Getting Started

ClickHouse is the fastest and most resource efficient real-time data warehouse and open-source database. This tutorial walks you through how you quickly can get started with data warehousing in Eyevinn Open Source Cloud.

Prerequisites

Step 1: Setup secrets

Create a service secret to hold the password for the default user.
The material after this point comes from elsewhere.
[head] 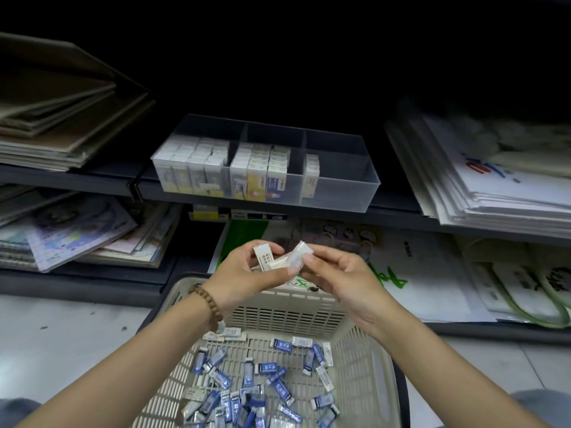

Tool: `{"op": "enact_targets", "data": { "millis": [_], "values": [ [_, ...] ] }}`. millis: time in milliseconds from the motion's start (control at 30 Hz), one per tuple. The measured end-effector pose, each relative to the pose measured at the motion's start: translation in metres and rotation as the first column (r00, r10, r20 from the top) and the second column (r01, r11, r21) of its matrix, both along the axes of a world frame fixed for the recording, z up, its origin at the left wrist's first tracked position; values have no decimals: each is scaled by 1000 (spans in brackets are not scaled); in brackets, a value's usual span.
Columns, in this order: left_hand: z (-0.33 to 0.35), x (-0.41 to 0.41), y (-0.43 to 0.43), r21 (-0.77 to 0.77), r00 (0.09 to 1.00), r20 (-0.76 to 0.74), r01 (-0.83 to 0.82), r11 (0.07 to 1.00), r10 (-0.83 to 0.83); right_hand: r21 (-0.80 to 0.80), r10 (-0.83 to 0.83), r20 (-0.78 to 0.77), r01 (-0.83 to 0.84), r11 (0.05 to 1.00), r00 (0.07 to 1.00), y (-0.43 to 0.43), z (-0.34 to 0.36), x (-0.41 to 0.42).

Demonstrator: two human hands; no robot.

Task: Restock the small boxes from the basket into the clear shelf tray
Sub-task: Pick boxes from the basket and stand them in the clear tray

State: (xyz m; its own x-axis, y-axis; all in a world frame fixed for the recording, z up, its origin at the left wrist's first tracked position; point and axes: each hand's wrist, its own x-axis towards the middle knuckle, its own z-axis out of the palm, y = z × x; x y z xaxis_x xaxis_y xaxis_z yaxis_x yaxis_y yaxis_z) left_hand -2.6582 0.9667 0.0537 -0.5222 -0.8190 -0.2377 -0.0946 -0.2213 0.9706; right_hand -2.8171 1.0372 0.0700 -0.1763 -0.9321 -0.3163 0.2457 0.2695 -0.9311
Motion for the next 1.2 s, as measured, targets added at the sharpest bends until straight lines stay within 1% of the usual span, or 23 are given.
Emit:
{"op": "enact_targets", "data": {
  "millis": [67,133,200,267,300,333,400,433,467,500,567,633,700,767,867,933,1000,1033,1100,1133,1200],
  "values": [
    [3,2,-1,-9,1000,-6,10,1000,-10,-28,8,13,-7,1000,1000,-1,0,-2],
    [5,4,-1,-17,1000,-8,3,1000,-3,-42,22,58,-19,999,998,-1,0,-1],
    [6,5,1,-14,1000,-4,7,1000,-8,-31,20,130,-16,999,991,0,-1,1],
    [7,4,4,-7,999,10,30,1000,-30,-8,7,166,-6,1000,986,1,-2,2],
    [8,2,5,29,1000,-19,25,999,-25,-4,4,160,-4,1000,987,1,-2,0],
    [10,1,5,107,997,-73,5,994,3,-9,8,145,-6,1000,989,0,-1,-2],
    [16,1,1,309,977,-189,-41,950,103,-39,27,109,-23,999,994,-1,3,-9],
    [18,3,-1,358,966,-219,-51,932,137,-54,39,100,-34,998,994,-1,6,-13],
    [18,5,-3,357,966,-220,-47,933,133,-66,57,100,-51,997,993,-1,9,-16],
    [18,7,-4,325,975,-197,-37,945,105,-74,82,103,-74,995,991,-1,12,-19],
    [17,10,-3,207,995,-96,2,978,18,-79,138,83,-131,988,987,1,15,-21],
    [13,10,0,124,1000,-7,28,992,-27,-67,173,-17,-174,982,985,3,15,-20],
    [10,6,5,89,999,22,43,995,-45,-58,179,-123,-187,981,976,5,13,-16],
    [8,1,8,65,998,19,53,996,-55,-62,156,-160,-168,984,975,6,10,-12],
    [10,-4,10,39,993,-22,116,992,-115,-65,95,-156,-106,992,983,6,7,-11],
    [11,-5,11,-30,984,10,178,984,-178,-77,87,-170,-101,992,982,6,7,-11],
    [11,-6,12,-62,982,48,184,981,-181,-91,83,-172,-100,991,982,6,8,-11],
    [11,-6,12,-63,984,38,174,983,-172,-98,69,-162,-86,991,984,6,9,-10],
    [14,-6,10,-93,987,17,163,982,-162,-98,40,-107,-50,994,993,6,9,-10],
    [16,-6,8,-132,988,23,157,979,-155,-90,40,-66,-46,995,997,5,11,-10],
    [22,-5,4,-215,990,31,140,966,-136,-79,76,7,-76,994,997,3,16,-11]
  ]
}}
Skärmavbild 2025-02-13 kl  08 27 57

Step 2: Create a ClickHouse server instance

Click on the button "Create clickhouse-server" in the web user interface. Then enter the following values in the create dialog.

Skärmavbild 2025-02-13 kl  08 30 40

Press the button Create and wait for the instance to be in status Running.

Step 3: Insert and Query data

As an example we will create a table and insert a large dataset (two million rows of the New York taxi data). Then you will run queries on the dataset, including an example of how to create a dictionary and use it to perform a JOIN.

Click on the ClickHouse server instance card.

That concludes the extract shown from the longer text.